### Task directions
The data below holds the lines to copy: everything from the line containing "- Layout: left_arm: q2" to the line containing "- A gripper", both ends included, set down exactly.

### Material for this task
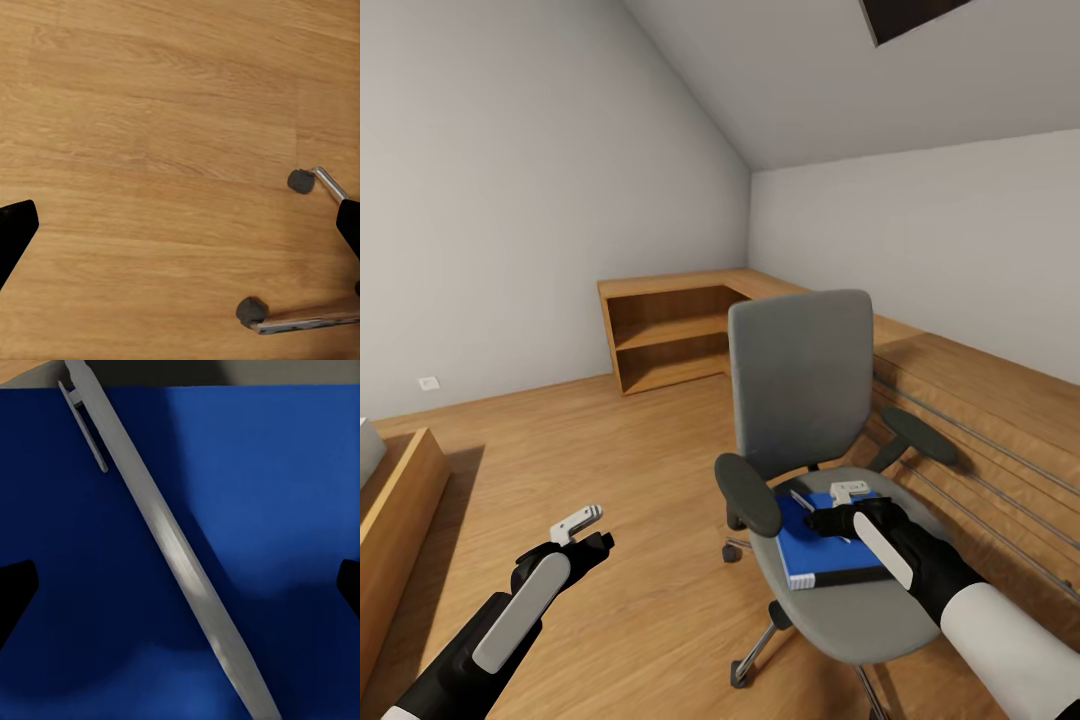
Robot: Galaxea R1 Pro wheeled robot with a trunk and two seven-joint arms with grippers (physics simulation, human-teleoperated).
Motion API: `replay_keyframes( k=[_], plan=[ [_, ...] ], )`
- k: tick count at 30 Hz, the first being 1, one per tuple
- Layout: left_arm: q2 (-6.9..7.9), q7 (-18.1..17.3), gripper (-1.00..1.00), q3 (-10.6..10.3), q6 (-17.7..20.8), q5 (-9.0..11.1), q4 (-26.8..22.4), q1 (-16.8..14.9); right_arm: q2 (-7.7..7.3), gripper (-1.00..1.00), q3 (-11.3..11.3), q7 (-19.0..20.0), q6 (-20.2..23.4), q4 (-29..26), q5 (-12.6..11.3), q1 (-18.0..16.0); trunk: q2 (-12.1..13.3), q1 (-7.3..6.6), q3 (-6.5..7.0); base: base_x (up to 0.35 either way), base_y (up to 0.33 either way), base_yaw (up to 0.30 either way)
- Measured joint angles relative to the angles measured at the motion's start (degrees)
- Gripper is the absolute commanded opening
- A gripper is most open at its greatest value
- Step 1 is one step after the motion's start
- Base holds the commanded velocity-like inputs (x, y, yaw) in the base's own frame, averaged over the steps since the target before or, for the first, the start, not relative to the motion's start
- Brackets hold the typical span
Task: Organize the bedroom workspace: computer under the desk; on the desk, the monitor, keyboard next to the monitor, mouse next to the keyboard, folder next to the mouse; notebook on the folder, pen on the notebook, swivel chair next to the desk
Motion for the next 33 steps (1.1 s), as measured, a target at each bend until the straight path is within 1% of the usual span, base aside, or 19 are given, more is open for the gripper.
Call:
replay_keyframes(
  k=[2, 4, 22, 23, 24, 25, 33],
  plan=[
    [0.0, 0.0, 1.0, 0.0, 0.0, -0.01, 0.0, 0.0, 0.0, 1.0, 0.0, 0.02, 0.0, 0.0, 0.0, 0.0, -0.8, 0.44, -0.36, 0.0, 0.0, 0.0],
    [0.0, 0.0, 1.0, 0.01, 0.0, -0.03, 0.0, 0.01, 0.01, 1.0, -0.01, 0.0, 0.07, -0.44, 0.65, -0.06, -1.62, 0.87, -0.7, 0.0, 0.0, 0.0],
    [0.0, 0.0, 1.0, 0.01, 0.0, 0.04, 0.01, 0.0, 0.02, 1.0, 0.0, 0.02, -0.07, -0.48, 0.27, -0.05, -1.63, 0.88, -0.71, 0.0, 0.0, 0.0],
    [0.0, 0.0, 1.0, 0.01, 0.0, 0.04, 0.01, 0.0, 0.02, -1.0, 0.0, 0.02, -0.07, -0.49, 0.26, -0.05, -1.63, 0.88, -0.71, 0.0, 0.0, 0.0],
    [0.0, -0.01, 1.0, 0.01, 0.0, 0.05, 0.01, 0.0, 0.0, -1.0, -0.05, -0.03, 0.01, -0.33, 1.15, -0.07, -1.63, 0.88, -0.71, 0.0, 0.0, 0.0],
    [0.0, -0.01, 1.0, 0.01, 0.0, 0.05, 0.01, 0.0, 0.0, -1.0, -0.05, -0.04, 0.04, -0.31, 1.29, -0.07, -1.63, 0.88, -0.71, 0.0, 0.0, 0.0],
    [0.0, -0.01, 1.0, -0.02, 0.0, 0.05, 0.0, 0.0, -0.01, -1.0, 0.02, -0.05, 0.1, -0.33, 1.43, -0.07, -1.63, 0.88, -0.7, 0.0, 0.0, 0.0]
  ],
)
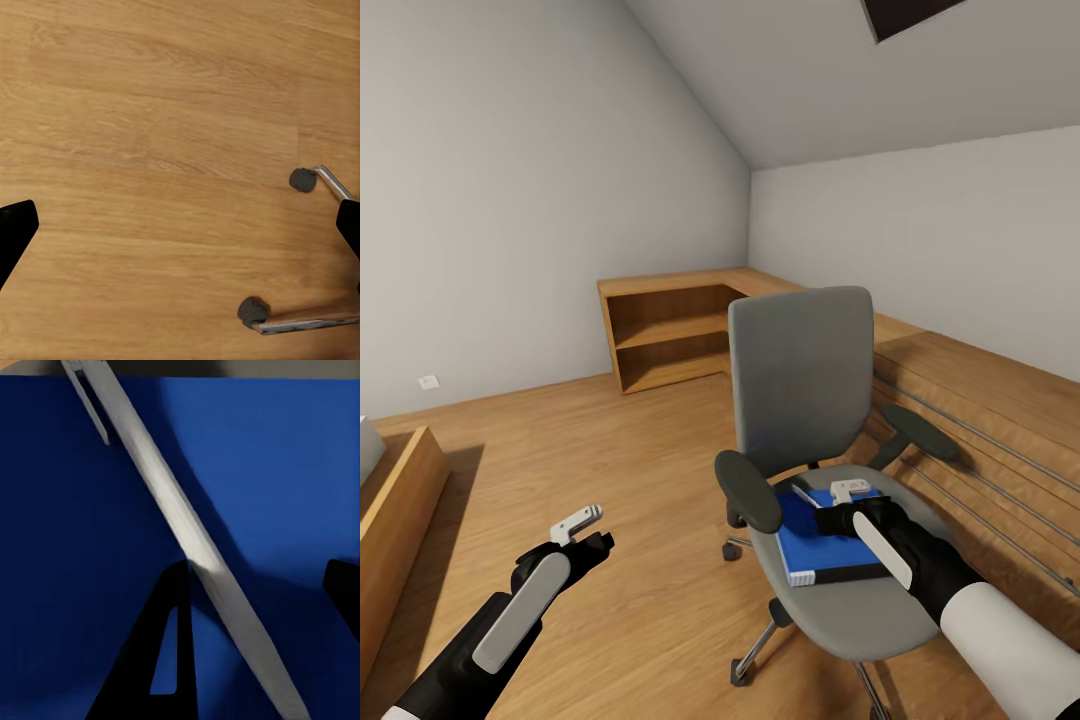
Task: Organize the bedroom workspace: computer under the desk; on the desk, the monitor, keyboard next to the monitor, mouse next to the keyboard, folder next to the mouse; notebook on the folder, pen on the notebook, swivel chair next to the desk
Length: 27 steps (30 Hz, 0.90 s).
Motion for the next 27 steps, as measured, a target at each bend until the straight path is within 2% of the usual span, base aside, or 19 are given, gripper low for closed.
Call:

### Answer for the task
- Layout: left_arm: q2 (-6.9..7.9), q7 (-18.1..17.3), gripper (-1.00..1.00), q3 (-10.6..10.3), q6 (-17.7..20.8), q5 (-9.0..11.1), q4 (-26.8..22.4), q1 (-16.8..14.9); right_arm: q2 (-7.7..7.3), gripper (-1.00..1.00), q3 (-11.3..11.3), q7 (-19.0..20.0), q6 (-20.2..23.4), q4 (-29..26), q5 (-12.6..11.3), q1 (-18.0..16.0); trunk: q2 (-12.1..13.3), q1 (-7.3..6.6), q3 (-6.5..7.0); base: base_x (up to 0.35 either way), base_y (up to 0.33 either way), base_yaw (up to 0.30 either way)
- Measured joint angles relative to the angles measured at the motion's start (degrees)
- Gripper is the absolute commanded opening
- A gripper is most open at its greatest value

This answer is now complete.